In the above data col1/col2/col3 are the column names followed by it's value. Column name and value are separated by ,. Each set is separated by |.

Now, I want to achieve like this

+---+----------------------+------+------+------+
|id |allvals               |col1  |col2  |col3  |
+---+----------------------+------+------+------+
|1  |col1,val11|col3,val31 |val11 |null  |val31 |
|3  |col3,val33|col1,val13 |val13 |null  |val13 |
|2  |col2,val22            |null  |val22 |null  |
+---+----------------------+------+------+------+

Appreciate any help.

Tzach Zohar
  • 37,442
  • 3
  • 79
  • 85
Lux
  • 65
  • 1
  • 8

2 Answers2

0

You can convert column to Map with udf:

import org.apache.spark.sql.functions._
import spark.implicits._

val df = Seq(
  (1, "col1,val11|col3,val31"), (2, "col3,val33|col3,val13"), (2, "col2,val22")
).toDF("id", "allvals")

val to_map = udf((s: String) => s.split('|').collect { _.split(",") match {
  case Array(k, v) => (k, v)
}}.toMap )

val dfWithMap = df.withColumn("allvalsmap", to_map($"allvals"))
val keys = dfWithMap.select($"allvalsmap").as[Map[String, String]].flatMap(_.keys.toSeq).distinct.collect

keys.foldLeft(dfWithMap)((df, k) => df.withColumn(k, $"allvalsmap".getItem(k))).drop("allvalsmap").show
// +---+--------------------+-----+-----+-----+
// | id|             allvals| col3| col1| col2|
// +---+--------------------+-----+-----+-----+
// |  1|col1,val11|col3,v...|val31|val11| null|
// |  2|col3,val33|col3,v...|val13| null| null|
// |  2|          col2,val22| null| null|val22|
// +---+--------------------+-----+-----+-----+

Inspired by this answer by user6910411.

Alper t. Turker
  • 34,230
  • 9
  • 83
  • 115
  • Thank You! This is nice. I encountered following issue under .as[Map[String,String]]... scala> val keys = dfWithMap.select($"allvalsmap").as[Map[String, String]].flatMap(_.keys.toSeq).distinct.collect :40: error: Unable to find encoder for type stored in a Dataset. Primitive types (Int, String, etc) and Product types (case classes) are supported by importing spark.implicits._ Support for serializing other types will be added in future releases. – Lux May 04 '18 at 21:30
  • You have to ` import spark.implicits._` where `spark` is `SparkSession` – Alper t. Turker May 04 '18 at 21:39
  • I imported that but still had the issue. – Lux May 04 '18 at 21:50
  • I cannot reproduce that. Which Spark version do you use? – Alper t. Turker May 04 '18 at 22:55
  • I am using spark 2.2 and scala 2.11 – Lux May 05 '18 at 11:43
  • How about `flatMap(_.keys.toArray)`? – Alper t. Turker May 05 '18 at 12:37
0

You can transform the DataFrame using split, explode and groupBy/pivot/agg, as follows:

val df = Seq(
  (1, "col1,val11|col3,val31"),
  (2, "col3,val33|col1,val13"),
  (3, "col2,val22")
).toDF("id", "allvals")

import org.apache.spark.sql.functions._

df.withColumn("temp", split($"allvals", "\\|")).
  withColumn("temp", explode($"temp")).
  withColumn("temp", split($"temp", ",")).
  select($"id", $"allvals", $"temp".getItem(0).as("k"), $"temp".getItem(1).as("v")).
  groupBy($"id", $"allvals").pivot("k").agg(first($"v"))

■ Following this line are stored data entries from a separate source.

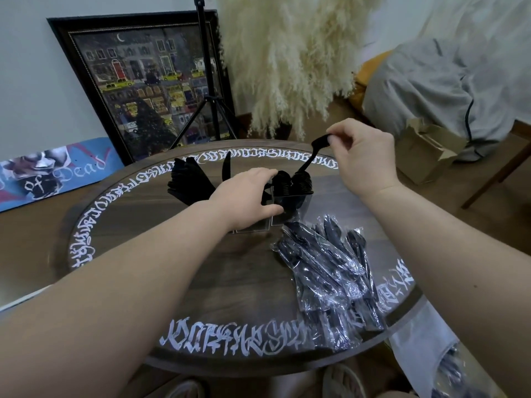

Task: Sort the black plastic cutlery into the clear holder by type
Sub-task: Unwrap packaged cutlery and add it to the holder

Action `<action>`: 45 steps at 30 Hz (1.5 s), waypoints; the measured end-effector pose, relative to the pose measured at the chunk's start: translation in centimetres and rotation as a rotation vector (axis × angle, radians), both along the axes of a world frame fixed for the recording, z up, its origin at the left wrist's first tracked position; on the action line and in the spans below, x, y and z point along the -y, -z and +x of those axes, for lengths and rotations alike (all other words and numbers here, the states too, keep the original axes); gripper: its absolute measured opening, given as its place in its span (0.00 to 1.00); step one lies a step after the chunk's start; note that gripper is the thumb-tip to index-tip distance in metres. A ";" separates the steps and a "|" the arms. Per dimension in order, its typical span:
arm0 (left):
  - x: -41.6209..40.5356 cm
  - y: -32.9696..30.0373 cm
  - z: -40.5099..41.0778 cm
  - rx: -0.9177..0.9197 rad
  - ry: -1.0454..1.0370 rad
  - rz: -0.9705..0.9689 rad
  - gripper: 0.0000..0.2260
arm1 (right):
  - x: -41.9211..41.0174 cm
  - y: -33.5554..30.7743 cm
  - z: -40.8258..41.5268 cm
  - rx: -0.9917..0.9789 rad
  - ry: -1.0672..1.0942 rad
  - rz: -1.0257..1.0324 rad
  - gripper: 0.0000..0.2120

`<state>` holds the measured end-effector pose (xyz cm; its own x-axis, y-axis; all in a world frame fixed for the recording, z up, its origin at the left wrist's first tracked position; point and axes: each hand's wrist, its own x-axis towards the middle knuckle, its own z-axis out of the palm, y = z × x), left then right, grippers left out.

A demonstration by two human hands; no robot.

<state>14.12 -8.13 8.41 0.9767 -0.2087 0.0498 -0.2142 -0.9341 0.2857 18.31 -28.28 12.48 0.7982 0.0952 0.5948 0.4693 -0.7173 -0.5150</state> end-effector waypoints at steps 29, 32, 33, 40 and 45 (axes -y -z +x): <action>2.2 1.6 -3.8 0.491 0.090 -0.005 0.19 | 5.7 6.7 -4.1 -0.474 0.090 -0.089 0.17; 3.5 3.6 -5.2 0.450 0.115 0.003 0.15 | 7.7 8.4 -5.8 -0.576 0.171 -0.108 0.12; 4.0 4.2 -5.6 0.418 0.122 0.011 0.14 | 8.1 8.9 -6.3 -0.603 0.189 -0.121 0.10; 7.2 7.0 -7.9 -0.058 0.137 0.204 0.29 | 7.9 10.2 -9.3 -0.759 0.045 -0.187 0.13; 7.9 7.5 -8.2 -0.121 0.123 0.254 0.29 | 7.9 10.4 -9.2 -0.783 0.048 -0.193 0.07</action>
<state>5.90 -16.00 0.89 0.9389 -0.3166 -0.1348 -0.3087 -0.9481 0.0763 9.06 -36.16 2.06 0.9822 0.0940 -0.1624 -0.0102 -0.8374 -0.5465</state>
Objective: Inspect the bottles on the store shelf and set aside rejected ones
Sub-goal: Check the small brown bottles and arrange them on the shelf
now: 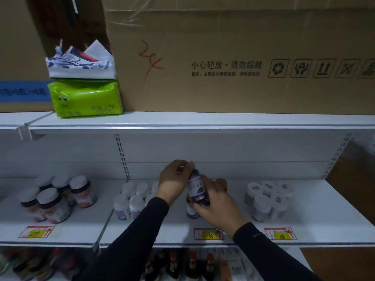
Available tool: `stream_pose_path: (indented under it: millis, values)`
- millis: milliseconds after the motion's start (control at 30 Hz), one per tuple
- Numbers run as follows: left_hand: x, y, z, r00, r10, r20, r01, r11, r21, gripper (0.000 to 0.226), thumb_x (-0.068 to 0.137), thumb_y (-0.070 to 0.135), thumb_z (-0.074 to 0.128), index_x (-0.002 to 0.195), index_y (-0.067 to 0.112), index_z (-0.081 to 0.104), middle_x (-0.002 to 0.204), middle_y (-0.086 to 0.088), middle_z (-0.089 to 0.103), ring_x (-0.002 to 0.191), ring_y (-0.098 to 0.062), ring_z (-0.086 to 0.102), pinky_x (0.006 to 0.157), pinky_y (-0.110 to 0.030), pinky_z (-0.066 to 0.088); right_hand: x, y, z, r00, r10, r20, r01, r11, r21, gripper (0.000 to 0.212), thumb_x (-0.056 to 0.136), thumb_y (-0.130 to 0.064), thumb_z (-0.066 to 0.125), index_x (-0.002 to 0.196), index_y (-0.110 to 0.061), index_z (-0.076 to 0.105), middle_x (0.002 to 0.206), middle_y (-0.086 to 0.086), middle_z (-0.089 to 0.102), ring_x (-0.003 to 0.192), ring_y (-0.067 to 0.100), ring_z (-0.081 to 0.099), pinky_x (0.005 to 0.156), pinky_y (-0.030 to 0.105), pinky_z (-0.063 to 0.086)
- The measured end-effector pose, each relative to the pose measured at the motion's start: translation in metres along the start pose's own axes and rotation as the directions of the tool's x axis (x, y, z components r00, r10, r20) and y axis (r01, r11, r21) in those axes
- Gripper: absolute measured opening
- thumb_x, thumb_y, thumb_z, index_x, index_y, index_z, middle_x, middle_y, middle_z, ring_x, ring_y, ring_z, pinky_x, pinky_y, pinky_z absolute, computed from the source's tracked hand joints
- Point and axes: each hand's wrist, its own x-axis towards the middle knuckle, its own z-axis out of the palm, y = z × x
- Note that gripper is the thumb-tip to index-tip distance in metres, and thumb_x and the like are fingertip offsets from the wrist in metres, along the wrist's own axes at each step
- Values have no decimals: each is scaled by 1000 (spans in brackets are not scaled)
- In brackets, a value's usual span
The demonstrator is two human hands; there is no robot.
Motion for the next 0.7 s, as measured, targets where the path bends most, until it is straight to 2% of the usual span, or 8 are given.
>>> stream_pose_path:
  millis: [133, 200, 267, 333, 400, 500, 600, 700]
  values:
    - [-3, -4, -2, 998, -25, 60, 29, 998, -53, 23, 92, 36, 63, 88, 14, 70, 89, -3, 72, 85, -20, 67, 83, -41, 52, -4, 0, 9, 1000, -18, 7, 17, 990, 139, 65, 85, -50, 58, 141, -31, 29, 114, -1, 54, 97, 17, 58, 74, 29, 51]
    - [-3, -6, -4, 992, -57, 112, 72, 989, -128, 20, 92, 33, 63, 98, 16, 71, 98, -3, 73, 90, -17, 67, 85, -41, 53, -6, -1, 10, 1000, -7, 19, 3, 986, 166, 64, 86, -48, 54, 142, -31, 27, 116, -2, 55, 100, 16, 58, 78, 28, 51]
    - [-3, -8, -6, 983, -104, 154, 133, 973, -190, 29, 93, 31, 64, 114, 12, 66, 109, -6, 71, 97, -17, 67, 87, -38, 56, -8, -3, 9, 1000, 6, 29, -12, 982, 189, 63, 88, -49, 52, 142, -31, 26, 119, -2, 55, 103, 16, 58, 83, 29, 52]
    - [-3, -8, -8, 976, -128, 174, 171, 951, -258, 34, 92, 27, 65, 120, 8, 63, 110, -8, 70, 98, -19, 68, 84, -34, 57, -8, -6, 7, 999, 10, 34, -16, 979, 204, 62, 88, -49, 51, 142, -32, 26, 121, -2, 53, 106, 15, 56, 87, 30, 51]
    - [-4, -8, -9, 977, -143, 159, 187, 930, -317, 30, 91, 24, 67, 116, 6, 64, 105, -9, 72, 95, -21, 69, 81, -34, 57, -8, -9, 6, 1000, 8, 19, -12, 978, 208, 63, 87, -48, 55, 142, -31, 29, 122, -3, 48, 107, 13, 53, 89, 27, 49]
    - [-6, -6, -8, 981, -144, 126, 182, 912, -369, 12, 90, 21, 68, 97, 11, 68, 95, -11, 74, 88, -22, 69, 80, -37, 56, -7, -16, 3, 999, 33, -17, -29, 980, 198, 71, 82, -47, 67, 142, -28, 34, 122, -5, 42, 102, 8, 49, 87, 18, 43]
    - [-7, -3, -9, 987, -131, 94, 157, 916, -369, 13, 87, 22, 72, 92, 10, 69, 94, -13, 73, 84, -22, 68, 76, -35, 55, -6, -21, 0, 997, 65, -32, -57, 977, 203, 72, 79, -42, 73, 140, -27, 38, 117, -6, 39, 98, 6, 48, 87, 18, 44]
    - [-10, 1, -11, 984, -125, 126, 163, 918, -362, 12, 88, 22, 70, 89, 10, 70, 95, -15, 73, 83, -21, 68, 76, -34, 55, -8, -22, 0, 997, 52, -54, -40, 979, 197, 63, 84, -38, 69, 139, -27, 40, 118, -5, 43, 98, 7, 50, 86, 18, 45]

// +---+---------------------+-----+-----+-----+
// |id |allvals              |col1 |col2 |col3 |
// +---+---------------------+-----+-----+-----+
// |1  |col1,val11|col3,val31|val11|null |val31|
// |3  |col2,val22           |null |val22|null |
// |2  |col3,val33|col1,val13|val13|null |val33|
// +---+---------------------+-----+-----+-----+
Leo C
  • 22,006
  • 3
  • 26
  • 39